YOUR ASSIGNMENT ▸ Check every line of the entries below for "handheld", and copy the lines that have it.

DATA UNDER STUDY ▸
------------------------------------------------------------------------
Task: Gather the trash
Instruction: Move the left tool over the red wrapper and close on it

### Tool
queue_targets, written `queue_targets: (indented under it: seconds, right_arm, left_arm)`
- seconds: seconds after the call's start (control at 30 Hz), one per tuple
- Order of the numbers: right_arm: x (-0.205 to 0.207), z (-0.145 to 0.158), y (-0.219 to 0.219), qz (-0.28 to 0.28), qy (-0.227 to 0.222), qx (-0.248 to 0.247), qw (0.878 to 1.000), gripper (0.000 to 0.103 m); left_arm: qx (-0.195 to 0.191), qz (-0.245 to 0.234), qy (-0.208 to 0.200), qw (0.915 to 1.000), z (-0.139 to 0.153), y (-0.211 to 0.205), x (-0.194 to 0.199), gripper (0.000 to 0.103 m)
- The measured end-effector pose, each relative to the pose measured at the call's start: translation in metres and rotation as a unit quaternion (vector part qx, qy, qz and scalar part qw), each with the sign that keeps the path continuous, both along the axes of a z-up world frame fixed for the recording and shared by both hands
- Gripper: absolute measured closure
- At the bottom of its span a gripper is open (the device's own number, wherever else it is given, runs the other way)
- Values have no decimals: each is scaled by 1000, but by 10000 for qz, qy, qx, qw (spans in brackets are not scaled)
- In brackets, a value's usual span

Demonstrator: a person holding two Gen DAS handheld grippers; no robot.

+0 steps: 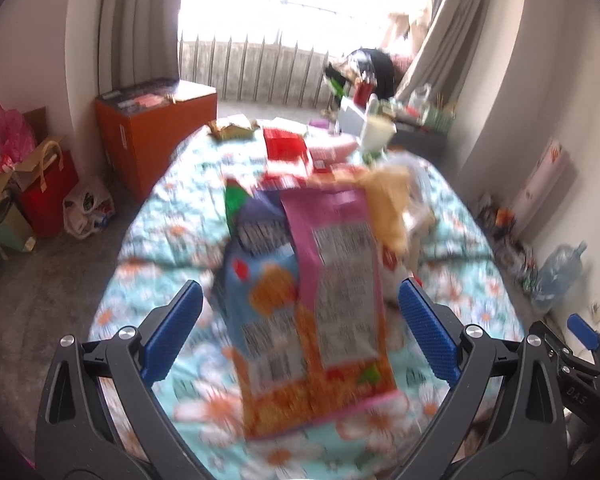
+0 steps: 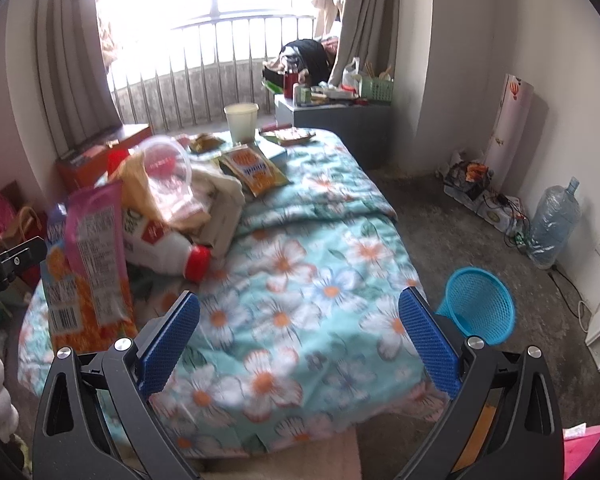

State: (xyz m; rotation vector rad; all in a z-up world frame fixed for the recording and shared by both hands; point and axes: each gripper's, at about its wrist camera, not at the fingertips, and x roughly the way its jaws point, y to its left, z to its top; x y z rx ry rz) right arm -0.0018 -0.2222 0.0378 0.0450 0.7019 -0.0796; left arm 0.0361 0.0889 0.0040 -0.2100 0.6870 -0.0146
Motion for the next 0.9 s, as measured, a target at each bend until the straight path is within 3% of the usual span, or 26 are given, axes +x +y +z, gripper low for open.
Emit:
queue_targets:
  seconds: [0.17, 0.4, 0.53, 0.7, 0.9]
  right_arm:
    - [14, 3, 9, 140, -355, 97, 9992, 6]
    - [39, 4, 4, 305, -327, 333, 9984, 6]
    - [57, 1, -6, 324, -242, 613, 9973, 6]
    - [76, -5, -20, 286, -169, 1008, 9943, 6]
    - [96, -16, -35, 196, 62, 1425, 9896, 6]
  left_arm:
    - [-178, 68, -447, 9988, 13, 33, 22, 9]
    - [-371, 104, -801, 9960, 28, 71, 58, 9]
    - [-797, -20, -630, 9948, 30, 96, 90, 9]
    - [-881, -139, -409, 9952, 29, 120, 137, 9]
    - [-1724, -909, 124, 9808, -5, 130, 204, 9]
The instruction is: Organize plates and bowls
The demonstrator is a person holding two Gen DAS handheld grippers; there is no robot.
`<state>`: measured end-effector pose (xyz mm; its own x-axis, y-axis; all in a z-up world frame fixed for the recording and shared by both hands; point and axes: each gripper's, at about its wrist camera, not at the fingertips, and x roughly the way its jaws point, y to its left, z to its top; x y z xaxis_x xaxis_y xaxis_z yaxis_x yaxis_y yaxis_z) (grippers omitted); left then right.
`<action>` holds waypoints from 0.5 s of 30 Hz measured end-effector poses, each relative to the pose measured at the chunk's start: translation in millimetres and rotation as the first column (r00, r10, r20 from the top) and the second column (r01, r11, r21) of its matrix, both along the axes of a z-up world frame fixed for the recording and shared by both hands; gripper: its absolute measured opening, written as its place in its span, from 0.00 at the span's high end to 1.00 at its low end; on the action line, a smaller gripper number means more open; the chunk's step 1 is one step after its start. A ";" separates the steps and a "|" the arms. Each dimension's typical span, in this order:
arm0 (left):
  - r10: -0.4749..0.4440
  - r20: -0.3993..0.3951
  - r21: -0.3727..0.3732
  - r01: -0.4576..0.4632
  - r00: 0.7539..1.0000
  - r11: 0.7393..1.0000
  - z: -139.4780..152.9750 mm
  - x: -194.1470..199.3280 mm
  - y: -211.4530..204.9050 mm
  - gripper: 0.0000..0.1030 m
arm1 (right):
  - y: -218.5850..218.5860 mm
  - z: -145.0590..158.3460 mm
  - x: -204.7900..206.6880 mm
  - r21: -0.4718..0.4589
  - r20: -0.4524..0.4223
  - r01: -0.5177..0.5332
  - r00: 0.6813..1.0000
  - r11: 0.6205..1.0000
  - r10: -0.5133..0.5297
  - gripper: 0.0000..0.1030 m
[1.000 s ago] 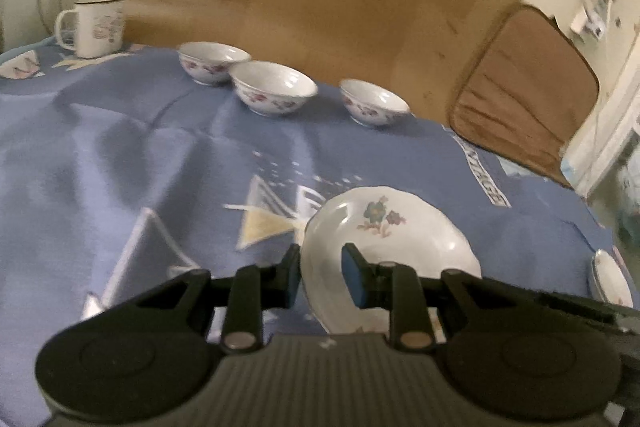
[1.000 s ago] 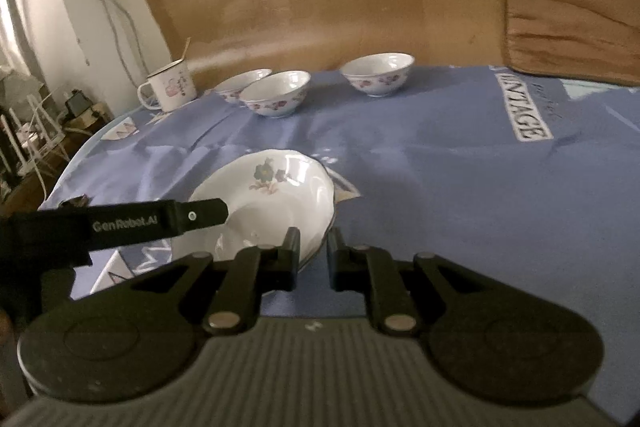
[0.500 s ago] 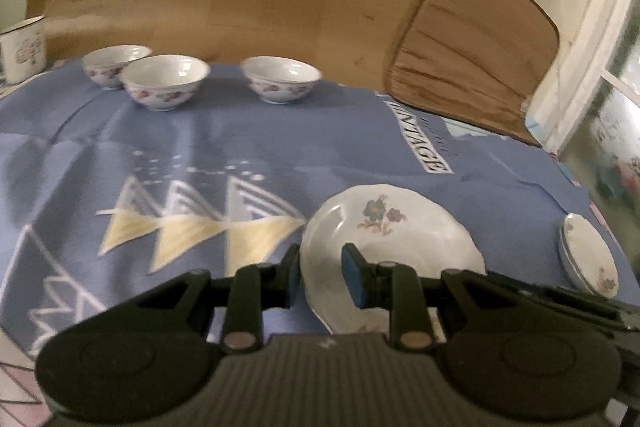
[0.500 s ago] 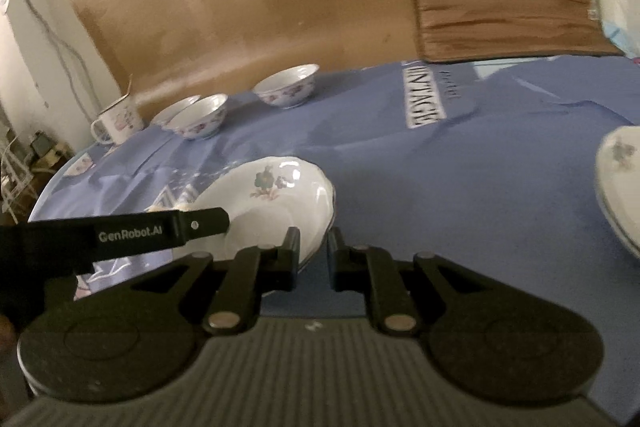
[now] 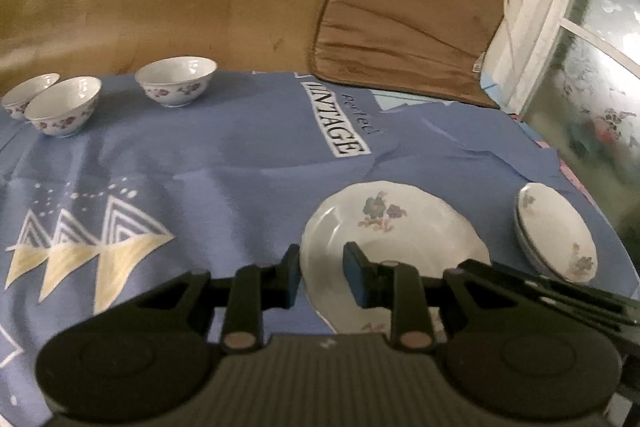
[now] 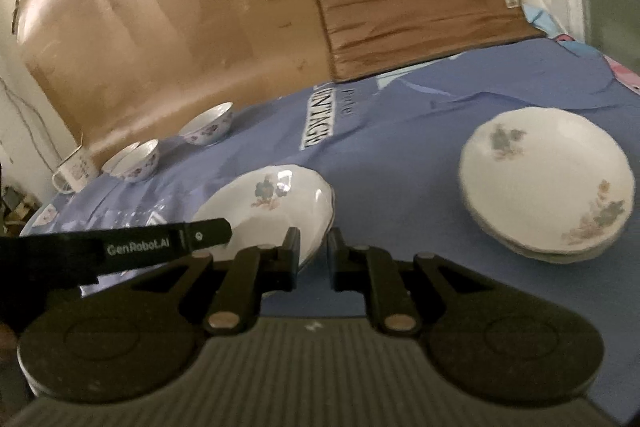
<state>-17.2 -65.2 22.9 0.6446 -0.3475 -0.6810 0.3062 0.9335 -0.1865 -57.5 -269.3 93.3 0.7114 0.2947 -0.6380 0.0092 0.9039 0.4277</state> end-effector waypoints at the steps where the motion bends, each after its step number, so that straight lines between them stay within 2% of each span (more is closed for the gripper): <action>1: -0.003 0.003 0.000 0.003 1.000 1.000 1.3 0.4 -2.7 0.77 | -2.6 0.7 -1.1 0.004 0.004 0.007 1.000 1.000 -0.007 0.84; 15: -0.121 0.067 0.012 0.120 0.990 0.993 22.0 7.8 -72.8 0.77 | -51.9 13.1 -10.9 -0.007 0.072 0.149 0.986 0.989 -0.148 0.84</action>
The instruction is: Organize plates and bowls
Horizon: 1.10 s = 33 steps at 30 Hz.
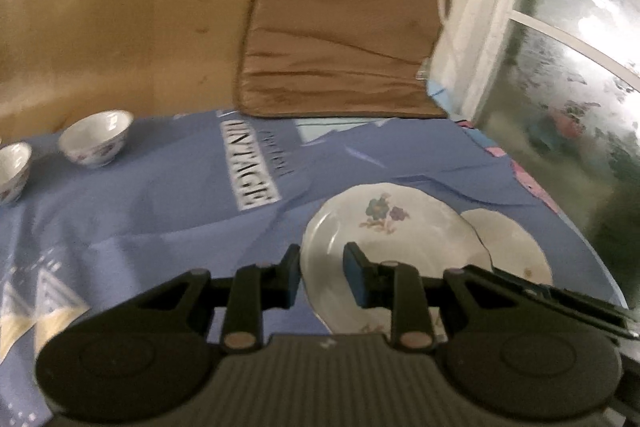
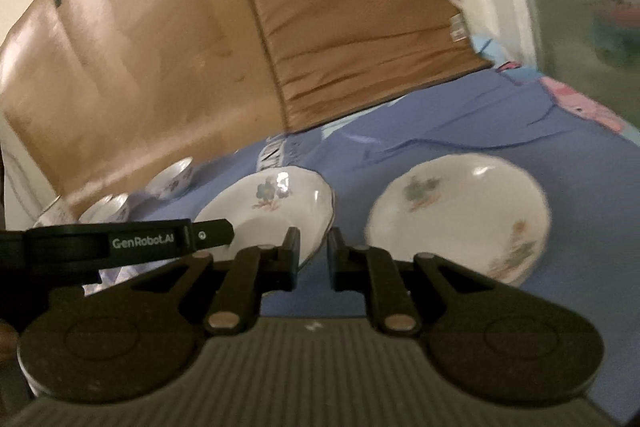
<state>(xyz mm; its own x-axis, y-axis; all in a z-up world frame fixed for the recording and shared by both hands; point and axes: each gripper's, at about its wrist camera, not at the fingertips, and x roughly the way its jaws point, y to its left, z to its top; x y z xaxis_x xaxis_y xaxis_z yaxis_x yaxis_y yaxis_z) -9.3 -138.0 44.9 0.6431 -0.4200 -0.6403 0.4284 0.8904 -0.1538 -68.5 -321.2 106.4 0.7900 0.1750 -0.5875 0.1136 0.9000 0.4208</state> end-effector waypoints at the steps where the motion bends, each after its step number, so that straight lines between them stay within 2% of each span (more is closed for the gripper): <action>1: -0.010 0.001 0.002 0.010 1.000 1.000 0.2 0.9 -5.9 0.77 | -4.4 0.3 -0.8 -0.004 0.001 0.016 1.000 1.000 -0.016 0.84; 17: -0.091 -0.032 0.015 0.092 0.995 0.996 -8.0 12.6 -68.6 0.76 | -46.5 -5.3 -10.2 -0.040 -0.004 0.151 0.988 0.988 -0.151 0.84; 29: -0.098 -0.002 0.023 0.098 0.995 0.995 -8.1 14.9 -80.4 0.75 | -49.8 -12.0 -5.2 -0.068 -0.011 0.175 0.984 0.982 -0.177 0.81; 33: -0.117 -0.006 0.012 0.117 0.993 0.993 -9.3 13.6 -81.5 0.69 | -50.9 -14.8 -5.8 -0.076 -0.016 0.202 0.979 0.976 -0.203 0.79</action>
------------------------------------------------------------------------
ANSWER SPACE ▸
Demonstrator: a person holding two Gen DAS handheld grippers; no robot.
The demonstrator is a person holding two Gen DAS handheld grippers; there is no robot.

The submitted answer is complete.